> **WORK TO BE COMPLETED**:
Go through the listing below. Copy each line that has the string "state".
--- PROVIDED MATERIAL ---
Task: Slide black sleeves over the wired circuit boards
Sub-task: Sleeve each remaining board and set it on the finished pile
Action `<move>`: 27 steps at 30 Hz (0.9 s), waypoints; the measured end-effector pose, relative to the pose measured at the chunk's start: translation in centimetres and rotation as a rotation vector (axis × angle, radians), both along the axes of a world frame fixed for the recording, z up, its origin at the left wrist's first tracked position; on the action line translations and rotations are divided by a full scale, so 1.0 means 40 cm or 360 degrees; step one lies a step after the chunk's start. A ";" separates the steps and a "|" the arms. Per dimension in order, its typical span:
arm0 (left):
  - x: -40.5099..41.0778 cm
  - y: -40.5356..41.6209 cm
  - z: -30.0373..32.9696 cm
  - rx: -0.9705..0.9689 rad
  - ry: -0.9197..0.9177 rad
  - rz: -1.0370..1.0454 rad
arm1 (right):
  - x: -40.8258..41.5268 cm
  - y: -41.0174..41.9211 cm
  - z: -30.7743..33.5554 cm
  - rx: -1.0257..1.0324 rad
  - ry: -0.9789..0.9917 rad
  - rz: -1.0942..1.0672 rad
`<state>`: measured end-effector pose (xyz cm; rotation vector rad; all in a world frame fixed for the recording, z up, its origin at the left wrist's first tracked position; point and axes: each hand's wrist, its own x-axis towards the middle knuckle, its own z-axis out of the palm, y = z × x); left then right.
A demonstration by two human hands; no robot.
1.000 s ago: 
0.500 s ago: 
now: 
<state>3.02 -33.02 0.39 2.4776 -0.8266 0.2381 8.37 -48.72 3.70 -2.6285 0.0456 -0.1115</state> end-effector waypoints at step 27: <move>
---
> **SOLUTION TO THE PROBLEM**:
`<state>`: measured end-effector pose (xyz cm; rotation vector rad; all in a world frame fixed for the recording, z up, its origin at the left wrist's first tracked position; point and axes: each hand's wrist, its own x-axis towards the middle knuckle, its own z-axis out of the palm, y = z × x); left then right.
<state>3.02 -33.02 0.39 2.4776 -0.8266 0.2381 8.37 -48.72 3.70 -2.6285 0.0456 -0.1115</state> end-effector waypoints at step 27: <move>

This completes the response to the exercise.